# [Aim of the exercise]
Among the entries that follow, find every line with the word "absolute" and copy it.

Collected data
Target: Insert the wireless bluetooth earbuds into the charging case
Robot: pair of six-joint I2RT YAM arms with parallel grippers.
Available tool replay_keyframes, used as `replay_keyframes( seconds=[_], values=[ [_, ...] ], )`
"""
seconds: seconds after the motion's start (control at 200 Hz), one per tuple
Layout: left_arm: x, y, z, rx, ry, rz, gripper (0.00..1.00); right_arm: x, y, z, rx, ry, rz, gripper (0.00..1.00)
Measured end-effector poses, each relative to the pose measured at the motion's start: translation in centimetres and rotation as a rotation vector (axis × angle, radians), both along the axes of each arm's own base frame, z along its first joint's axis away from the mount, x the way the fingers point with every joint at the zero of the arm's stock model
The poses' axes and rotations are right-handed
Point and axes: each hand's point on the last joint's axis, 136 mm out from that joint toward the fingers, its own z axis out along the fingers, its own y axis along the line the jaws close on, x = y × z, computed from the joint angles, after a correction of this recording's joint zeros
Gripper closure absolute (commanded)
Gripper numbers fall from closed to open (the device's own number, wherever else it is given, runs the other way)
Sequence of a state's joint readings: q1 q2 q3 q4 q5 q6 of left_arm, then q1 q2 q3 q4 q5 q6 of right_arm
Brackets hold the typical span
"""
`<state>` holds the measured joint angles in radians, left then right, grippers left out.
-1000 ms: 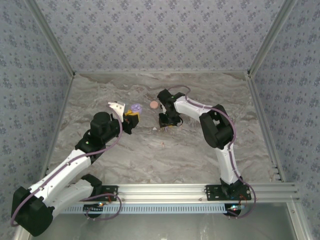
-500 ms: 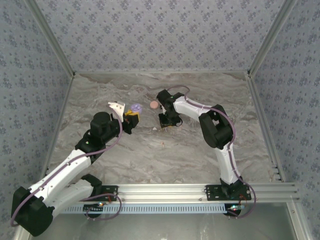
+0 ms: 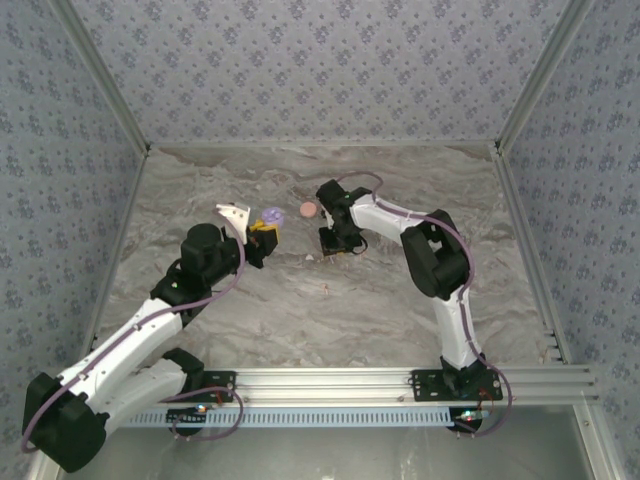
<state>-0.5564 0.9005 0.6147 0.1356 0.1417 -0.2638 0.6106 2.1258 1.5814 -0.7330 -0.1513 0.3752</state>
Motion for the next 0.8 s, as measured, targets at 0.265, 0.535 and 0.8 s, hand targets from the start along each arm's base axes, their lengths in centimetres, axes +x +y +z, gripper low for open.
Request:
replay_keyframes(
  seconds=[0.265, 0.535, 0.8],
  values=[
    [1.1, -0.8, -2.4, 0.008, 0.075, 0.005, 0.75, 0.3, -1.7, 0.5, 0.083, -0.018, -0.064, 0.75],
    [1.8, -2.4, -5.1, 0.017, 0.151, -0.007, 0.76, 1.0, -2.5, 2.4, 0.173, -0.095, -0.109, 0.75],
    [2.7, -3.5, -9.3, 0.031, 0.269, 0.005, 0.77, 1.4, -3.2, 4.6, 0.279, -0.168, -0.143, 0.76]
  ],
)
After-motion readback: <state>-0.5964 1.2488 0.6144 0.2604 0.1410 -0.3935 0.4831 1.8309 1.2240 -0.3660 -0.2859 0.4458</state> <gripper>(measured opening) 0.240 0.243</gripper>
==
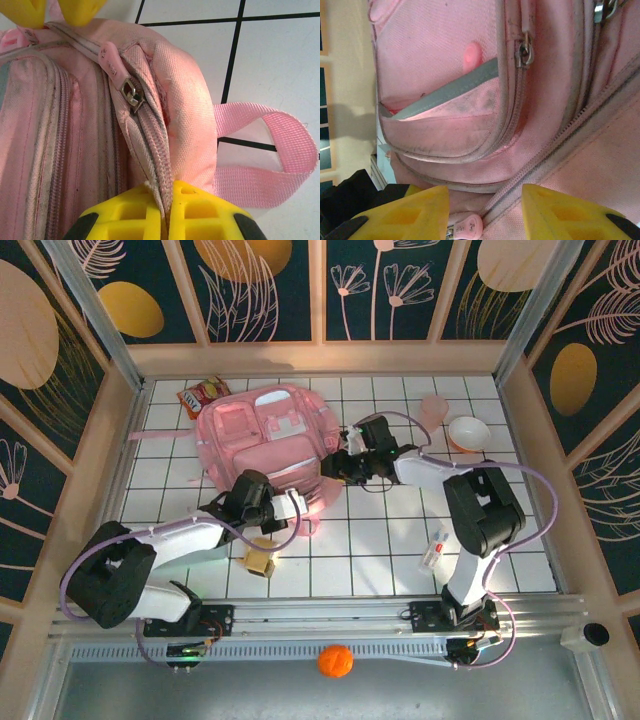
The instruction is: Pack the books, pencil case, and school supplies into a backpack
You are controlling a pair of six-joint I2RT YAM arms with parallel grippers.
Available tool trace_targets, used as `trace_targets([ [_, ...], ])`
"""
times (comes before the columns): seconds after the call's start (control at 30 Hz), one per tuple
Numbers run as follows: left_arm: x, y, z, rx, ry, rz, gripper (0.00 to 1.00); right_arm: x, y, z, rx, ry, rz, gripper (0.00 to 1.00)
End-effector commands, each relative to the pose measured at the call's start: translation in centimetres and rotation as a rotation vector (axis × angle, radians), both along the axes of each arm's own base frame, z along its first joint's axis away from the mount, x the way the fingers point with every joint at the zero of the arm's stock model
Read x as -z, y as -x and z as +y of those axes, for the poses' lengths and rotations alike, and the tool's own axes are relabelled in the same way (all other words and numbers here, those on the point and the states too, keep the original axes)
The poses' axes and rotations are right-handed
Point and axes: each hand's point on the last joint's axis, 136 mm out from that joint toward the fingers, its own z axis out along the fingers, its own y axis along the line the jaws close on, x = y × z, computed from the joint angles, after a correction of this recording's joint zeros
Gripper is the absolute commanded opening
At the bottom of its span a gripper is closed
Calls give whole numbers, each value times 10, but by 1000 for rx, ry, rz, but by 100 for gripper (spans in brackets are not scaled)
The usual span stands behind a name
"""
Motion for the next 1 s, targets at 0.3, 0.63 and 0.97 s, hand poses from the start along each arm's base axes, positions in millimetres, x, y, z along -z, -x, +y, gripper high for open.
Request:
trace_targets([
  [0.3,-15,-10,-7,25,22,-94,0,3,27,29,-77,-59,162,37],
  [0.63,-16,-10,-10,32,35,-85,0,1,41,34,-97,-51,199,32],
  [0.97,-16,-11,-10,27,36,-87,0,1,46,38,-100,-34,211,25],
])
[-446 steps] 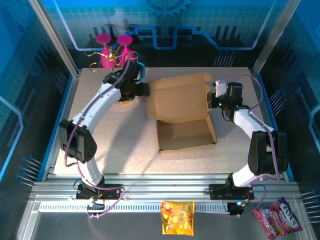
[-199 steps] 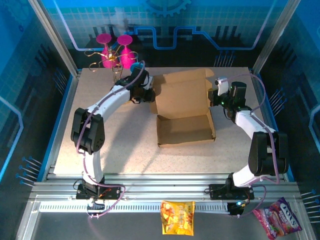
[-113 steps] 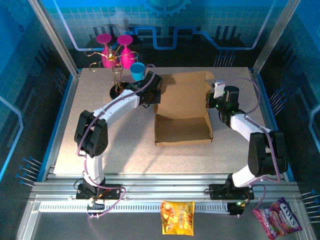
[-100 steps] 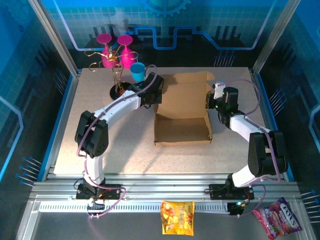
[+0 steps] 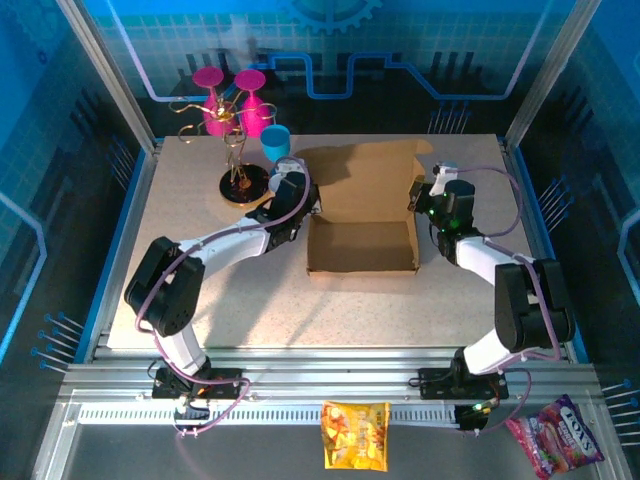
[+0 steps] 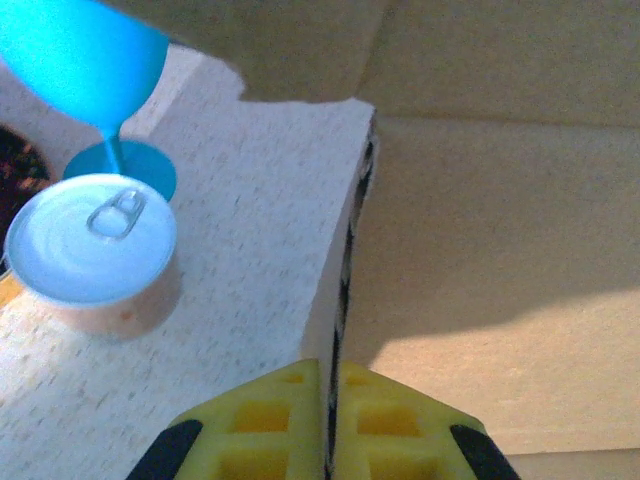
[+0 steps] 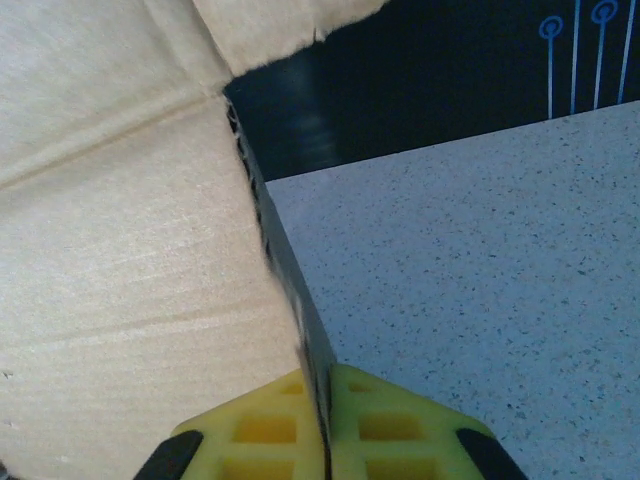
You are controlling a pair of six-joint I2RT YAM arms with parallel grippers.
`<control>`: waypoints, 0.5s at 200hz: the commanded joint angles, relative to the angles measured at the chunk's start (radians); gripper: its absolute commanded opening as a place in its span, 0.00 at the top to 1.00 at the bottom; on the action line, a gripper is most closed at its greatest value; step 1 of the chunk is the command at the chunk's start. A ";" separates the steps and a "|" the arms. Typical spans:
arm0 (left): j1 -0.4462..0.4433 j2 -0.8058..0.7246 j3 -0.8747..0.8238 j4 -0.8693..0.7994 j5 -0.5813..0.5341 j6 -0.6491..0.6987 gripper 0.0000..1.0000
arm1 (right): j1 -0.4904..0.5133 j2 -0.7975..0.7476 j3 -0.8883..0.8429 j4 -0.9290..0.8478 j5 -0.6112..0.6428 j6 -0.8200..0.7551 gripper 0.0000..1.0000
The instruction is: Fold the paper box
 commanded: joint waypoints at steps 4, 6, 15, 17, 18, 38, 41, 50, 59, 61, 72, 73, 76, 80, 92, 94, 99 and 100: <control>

# [Written response]
Gripper closure absolute (commanded)
Gripper is the absolute commanded opening
`<control>`: waypoints, 0.5s at 200hz: the commanded joint angles, relative to the angles measured at the chunk's start (radians); gripper: its absolute commanded opening as a place in its span, 0.00 at the top to 1.00 at the bottom; on the action line, a gripper is most closed at its greatest value; step 1 of the chunk is the command at the chunk's start. A ";" separates the steps and a "|" the arms. Typical spans:

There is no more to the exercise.